Off the coast of Brazil, researchers aboard a science vessel used laser-based imaging, shipboard DNA sequencing, and next-generation microscopes to confirm more than two dozen marine species in just days rather than the years such work often requires.
The expedition provided a rare view of the ocean's "midwater," a vast, dimly lit zone between surface waters and the deep seafloor that remains one of Earth's least explored habitats.
What happened?
While working in international waters in the tropical South Atlantic, an international team aboard Schmidt Ocean Institute's Falkor (too) identified a broad assortment of previously unknown marine life, Ocean News & Technology reported.
The confirmed new species included jellyfish, siphonophores, comb jellies, larvaceans, a crustacean, a fast-moving gossamer worm, and giant single-celled organisms called rhizarians.
One notable advance came from an onboard microscope called Squid, which Schmidt Ocean Institute said allowed scientists to capture 3D views of a living marine microbe's internal cell structures, a first for shipboard research.
Researchers also used the remotely operated vehicle SuBastian to laser-scan delicate midwater animals, generating 3D images without harming them.
By combining those imaging systems with genetic sequencing on the ship, the team was able to determine which organisms were new species far more quickly than through the traditional process, which can take decades.
Why does it matter?
The midwater plays a major role in how carbon moves through the ocean, how marine food webs function, and how the planet regulates climate. Learning what lives there and how those organisms survive can improve ocean science, fisheries research, and climate forecasting.
Better tools can also aid conservation.
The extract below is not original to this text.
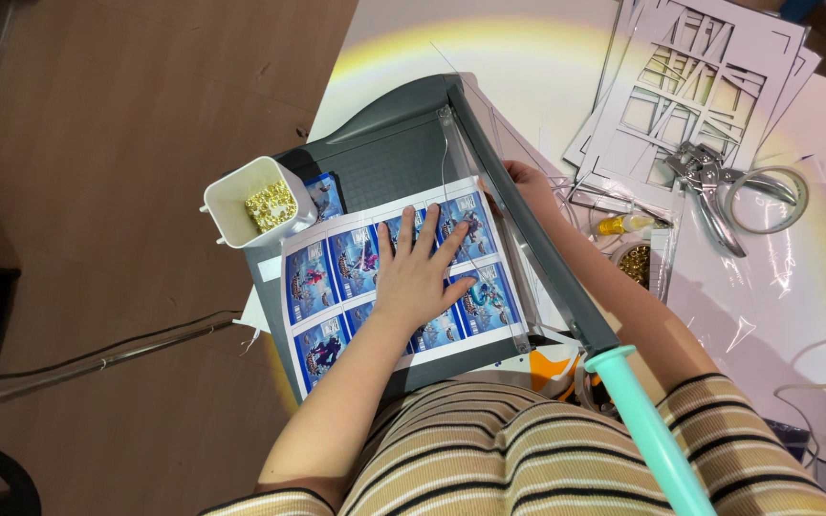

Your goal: The person uses a paper cutter to trim printed sheets into smaller rectangular pieces. They align the sheets, press the cutter handle to slice, and stack the cut pieces on the table.

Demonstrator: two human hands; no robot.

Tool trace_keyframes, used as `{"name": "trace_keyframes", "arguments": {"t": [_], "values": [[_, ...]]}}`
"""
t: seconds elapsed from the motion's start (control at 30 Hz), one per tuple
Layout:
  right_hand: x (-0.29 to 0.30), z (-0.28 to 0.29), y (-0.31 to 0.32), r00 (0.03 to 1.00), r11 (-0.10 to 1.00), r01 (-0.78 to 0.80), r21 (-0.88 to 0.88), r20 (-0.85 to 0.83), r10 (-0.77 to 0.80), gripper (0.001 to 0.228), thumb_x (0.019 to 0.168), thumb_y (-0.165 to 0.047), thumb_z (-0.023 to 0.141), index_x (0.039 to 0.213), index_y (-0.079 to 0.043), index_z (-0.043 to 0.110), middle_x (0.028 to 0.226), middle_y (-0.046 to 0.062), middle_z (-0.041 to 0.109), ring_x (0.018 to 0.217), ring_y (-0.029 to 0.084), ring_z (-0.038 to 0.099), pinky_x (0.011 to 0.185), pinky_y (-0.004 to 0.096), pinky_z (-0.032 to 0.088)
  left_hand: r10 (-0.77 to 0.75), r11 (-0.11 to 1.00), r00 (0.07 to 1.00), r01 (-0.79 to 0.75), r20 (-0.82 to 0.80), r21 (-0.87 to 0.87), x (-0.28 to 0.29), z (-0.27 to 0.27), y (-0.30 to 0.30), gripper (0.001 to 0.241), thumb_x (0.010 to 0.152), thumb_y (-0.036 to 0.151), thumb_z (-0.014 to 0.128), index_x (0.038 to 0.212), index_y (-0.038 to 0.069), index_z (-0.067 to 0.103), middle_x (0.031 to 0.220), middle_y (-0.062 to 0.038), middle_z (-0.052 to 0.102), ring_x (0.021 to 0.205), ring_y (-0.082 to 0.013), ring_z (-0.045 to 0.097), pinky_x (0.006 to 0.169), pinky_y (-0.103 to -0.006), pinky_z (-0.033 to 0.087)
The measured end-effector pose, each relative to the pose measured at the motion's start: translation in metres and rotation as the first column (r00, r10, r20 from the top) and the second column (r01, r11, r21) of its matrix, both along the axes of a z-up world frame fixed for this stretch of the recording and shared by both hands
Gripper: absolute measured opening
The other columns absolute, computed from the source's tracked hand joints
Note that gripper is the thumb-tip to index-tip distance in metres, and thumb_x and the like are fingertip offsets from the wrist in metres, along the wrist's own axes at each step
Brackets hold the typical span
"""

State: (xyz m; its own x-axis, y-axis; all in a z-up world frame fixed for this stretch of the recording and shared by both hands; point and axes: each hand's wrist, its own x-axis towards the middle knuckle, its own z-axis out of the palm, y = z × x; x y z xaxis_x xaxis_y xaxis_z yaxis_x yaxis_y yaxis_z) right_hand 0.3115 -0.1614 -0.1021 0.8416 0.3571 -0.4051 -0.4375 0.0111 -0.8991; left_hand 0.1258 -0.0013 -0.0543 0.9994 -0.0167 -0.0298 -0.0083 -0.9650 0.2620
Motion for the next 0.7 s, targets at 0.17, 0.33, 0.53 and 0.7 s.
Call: {"name": "trace_keyframes", "arguments": {"t": [0.17,0.33,0.53,0.7], "values": [[-0.003,0.006,0.004,1.000,0.999,-0.001,0.047,-0.004,0.001,0.028,0.079,-0.002,0.082,0.104,-0.003,0.070,0.073,0.010,0.065,0.058,0.020,0.067,0.052,0.028,0.056,0.008,1.000,1.000,-0.008,0.011,0.001,0.000,0.001,0.000,0.079,0.093,0.073,0.046,0.161,0.037,0.028,0.168,-0.012,0.025,0.154,-0.0437,0.015,0.118,-0.0703,0.006],[0.009,-0.022,0.000,1.000,1.000,0.016,0.027,0.012,-0.016,0.019,0.089,-0.009,0.077,0.107,-0.006,0.071,0.077,0.010,0.066,0.062,0.020,0.069,0.055,0.033,0.062,0.012,1.000,1.000,-0.012,-0.020,0.004,0.001,0.003,-0.002,0.079,0.093,0.072,0.046,0.161,0.037,0.028,0.169,-0.012,0.024,0.155,-0.0434,0.012,0.118,-0.0704,0.004],[0.002,-0.009,0.001,0.998,1.000,0.003,0.014,0.068,-0.004,0.017,0.092,-0.013,0.074,0.108,-0.007,0.071,0.079,0.005,0.066,0.068,0.013,0.066,0.062,0.024,0.057,0.013,1.000,0.999,-0.012,-0.042,0.005,0.002,0.004,-0.002,0.079,0.093,0.071,0.046,0.161,0.036,0.027,0.169,-0.012,0.023,0.155,-0.0439,0.012,0.118,-0.0708,0.003],[0.002,-0.007,0.002,0.996,1.000,-0.009,-0.019,0.084,0.010,0.015,0.092,-0.012,0.073,0.106,-0.009,0.072,0.078,0.005,0.066,0.067,0.013,0.066,0.061,0.024,0.056,0.004,1.000,0.998,-0.004,-0.060,0.000,0.002,0.003,-0.001,0.079,0.094,0.071,0.045,0.161,0.036,0.027,0.170,-0.007,0.021,0.155,-0.0442,0.010,0.117,-0.0720,0.002]]}}
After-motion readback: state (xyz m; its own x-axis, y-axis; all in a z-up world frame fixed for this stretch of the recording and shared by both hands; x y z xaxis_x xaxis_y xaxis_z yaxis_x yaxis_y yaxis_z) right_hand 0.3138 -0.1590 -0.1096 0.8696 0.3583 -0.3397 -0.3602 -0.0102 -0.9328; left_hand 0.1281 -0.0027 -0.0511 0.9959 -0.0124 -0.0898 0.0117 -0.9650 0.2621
Many midwater animals are gelatinous and easily damaged by nets or other standard collection methods, so noninvasive technology gives scientists a way to study this fragile life without destroying it.
That kind of progress could help researchers better understand and protect these ecosystems before industrial activity or warming oceans alter them.
"The largest habitat on Earth, the midwater, is filled with incredible animals we are only just starting to understand," said the expedition's chief scientist, Dr. Karen Osborn of the Smithsonian National Museum of Natural History.
Stanford University's Dr. Manu Prakash said the shipboard imaging breakthrough "opens a new door for researching deep-sea physiology," allowing scientists to witness "live internal processes" in organisms adapted to intense pressure and darkness.